But let’s not be just theoretic. It is much easier to grasp with a demo data set. For our demonstration, we will rely on the Adult dataset, also known as the “Census Income” dataset from the UCI Machine Learning Repository (https://archive.ics.uci.edu/dataset/2/adult) . It comprises 48,842 instances with 14 features, aimed at predicting whether an individual’s income exceeds $50,000 per year based on census data. The dataset includes a mix of categorical and integer feature types, covering demographic attributes such as age, work class, education, marital status, occupation, relationship, race, and sex.

To start with, we can use the ClearScape Analytics Experience demo environment (Sign up for free here: https://www.teradata.com/experience), which comes with a Jupyter Hub environment and a Vantage Cloud instance.
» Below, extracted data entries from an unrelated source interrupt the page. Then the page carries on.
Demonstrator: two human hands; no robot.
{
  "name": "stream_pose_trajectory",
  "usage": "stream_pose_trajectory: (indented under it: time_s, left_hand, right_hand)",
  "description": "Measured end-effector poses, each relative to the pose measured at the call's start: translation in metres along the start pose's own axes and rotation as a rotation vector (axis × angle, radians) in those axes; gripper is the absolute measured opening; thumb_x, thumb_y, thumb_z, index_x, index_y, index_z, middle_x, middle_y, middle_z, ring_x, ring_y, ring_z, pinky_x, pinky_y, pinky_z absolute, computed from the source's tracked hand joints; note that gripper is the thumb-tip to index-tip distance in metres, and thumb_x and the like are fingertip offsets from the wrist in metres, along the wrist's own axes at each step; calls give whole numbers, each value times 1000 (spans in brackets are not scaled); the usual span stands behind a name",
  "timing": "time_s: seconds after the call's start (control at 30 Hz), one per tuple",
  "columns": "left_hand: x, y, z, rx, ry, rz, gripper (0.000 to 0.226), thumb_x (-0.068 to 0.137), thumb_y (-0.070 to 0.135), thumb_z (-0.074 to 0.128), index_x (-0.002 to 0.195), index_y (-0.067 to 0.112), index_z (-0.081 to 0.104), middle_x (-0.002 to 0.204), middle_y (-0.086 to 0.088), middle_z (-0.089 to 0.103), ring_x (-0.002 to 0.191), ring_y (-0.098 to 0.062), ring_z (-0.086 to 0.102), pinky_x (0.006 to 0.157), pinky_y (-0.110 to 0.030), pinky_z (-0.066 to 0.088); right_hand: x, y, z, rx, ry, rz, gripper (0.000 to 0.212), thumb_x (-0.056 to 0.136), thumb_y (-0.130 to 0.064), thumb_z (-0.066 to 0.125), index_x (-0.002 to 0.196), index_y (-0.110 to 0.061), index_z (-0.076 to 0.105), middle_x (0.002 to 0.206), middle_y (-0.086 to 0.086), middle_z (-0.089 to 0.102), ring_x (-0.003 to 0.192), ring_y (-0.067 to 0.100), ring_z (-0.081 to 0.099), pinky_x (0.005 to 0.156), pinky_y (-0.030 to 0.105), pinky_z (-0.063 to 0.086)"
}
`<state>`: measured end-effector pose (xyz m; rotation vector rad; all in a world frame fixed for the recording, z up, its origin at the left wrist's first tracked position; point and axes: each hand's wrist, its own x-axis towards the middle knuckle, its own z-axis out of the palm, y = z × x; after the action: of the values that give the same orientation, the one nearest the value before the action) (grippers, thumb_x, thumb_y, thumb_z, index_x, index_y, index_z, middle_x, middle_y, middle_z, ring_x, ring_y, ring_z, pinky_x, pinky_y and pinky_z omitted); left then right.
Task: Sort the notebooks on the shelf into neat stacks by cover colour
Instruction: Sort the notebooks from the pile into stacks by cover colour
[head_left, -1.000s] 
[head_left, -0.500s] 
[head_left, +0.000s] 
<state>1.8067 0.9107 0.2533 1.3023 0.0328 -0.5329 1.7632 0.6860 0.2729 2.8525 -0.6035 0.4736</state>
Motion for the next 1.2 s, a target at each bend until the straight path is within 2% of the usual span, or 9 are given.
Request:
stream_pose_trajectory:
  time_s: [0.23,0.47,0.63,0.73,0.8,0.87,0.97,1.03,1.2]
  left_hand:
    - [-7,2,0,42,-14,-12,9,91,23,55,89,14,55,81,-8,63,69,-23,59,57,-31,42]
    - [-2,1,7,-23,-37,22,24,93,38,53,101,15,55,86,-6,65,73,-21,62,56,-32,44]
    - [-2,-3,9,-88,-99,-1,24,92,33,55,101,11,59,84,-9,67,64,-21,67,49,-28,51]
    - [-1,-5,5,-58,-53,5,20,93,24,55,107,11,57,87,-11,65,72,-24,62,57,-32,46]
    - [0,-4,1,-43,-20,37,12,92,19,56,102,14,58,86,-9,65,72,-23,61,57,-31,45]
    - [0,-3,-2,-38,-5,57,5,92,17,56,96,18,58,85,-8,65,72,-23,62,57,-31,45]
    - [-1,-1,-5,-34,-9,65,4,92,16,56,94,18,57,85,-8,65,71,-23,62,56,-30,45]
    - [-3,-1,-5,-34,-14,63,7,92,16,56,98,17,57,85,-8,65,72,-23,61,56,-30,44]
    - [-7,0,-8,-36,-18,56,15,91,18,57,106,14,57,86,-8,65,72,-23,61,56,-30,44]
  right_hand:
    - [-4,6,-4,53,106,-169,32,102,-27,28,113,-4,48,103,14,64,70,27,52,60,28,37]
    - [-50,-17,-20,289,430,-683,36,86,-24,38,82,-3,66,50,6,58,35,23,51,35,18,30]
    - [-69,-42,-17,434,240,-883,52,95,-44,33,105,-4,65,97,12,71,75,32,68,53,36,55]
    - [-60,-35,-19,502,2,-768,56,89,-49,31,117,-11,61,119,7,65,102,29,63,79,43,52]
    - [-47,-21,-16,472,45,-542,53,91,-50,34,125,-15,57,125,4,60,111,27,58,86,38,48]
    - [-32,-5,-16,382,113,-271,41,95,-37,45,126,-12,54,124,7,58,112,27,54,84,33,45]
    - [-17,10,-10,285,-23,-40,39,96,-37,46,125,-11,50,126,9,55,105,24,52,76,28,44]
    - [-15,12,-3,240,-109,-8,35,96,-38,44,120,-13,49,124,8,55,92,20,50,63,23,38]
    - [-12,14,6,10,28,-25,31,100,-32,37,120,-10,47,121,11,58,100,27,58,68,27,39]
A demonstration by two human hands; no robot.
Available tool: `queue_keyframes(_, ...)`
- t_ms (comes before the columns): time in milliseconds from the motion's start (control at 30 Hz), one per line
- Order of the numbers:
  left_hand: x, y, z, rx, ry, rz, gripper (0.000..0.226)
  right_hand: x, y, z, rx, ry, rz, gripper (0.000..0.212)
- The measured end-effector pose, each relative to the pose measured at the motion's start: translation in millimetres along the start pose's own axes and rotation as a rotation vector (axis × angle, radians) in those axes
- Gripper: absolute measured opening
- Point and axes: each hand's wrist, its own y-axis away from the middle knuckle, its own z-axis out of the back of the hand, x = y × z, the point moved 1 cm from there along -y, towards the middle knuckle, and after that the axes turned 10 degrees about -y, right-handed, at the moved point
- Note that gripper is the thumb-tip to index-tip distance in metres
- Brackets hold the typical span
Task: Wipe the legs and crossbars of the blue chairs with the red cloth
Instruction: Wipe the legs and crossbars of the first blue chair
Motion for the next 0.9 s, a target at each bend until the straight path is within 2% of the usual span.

It is a perfect sandbox that allows you to explore over 80+ real-world use cases across multiple industries and analytic functions within a fully functional Vantage environment.

First, let’s create a database connection and populate a table in Vantage with the census income data set.


# connecting to Vantage
import teradataml as tdml
eng = tdml.create_context(host = host, username=username, password = password)

#!pip install ucimlrepo
from ucimlrepo import fetch_ucirepo

# the census income dataset has got id 2,
# see here for more info: https://archive.ics.uci.edu/dataset/2/adult
adult = fetch_ucirepo(id=2)
# data (as pandas dataframes)
df = adult.data.features
df["income"] = adult.data.targets.income.str.replace(".","") # some cleaning needed.
df.columns = [c.replace("-","_") for c in df.columns]
df = df.reset_index().rename(columns={'index': 'row_id'})

# upload dataframe to Vantage
tdml.copy_to_sql(df, "census_income", if_exists='replace',
primary_index="row_id")
A screenshot of a data frame table titled “census_income” displayed in a coding environment. The table has several columns labeled row_id, age, workclass, fnlwgt, education, education_num, marital_status, occupation, relationship, race, sex, capital_gain, capital_loss, hours_per_week, native_country, and income. Each row represents an individual’s demographic and economic information.

Use Case 1: “Hidden by Hash”

In exploring how hash functions benefit data science, we start with anonymizing categorical variables. This technique is essential for protecting data privacy. By using hash functions, we transform sensitive details into anonymized forms. This protects personal and confidential information while allowing us to still carry out meaningful data analysis.

Let’s consider an example where we want to combine three categorical variables — relationship, race, and sex — into one anonymized variable using hash encryption. Here’s the code:

DF = tdml.DataFrame("census_income")

from sqlalchemy import func as f

DF_encrypted = (
DF
.select(["row_id", "relationship", "race", "sex"])
.assign(demographic_encrypted =
f.abs(f.from_bytes(f.hashrow(
DF.relationship.expression, DF.race.expression, DF.sex.expression ),
"base10"
).cast(type_=tdml.INTEGER)
)))

Let’s dive into the code, breaking it down to understand each step:

A handy tool in teradataml is the show_query() function. It can be attached to any DataFrame expression, allowing us to peek at the resulting SQL query. In our case, here's what it looks like:

A screenshot of a piece of code within a programming environment. The code is a query written in SQL syntax. It begins with the method call DF_encrypted.show_query() followed by a SQL SELECT statement.
A screenshot showing a section of a dataframe named ‘DF_encrypted’. The dataframe is displayed in tabular form with five columns and eight rows. The columns are labeled ‘row_id’, ‘relationship’, ‘race’, ‘sex’, and ‘demographic_encrypted’.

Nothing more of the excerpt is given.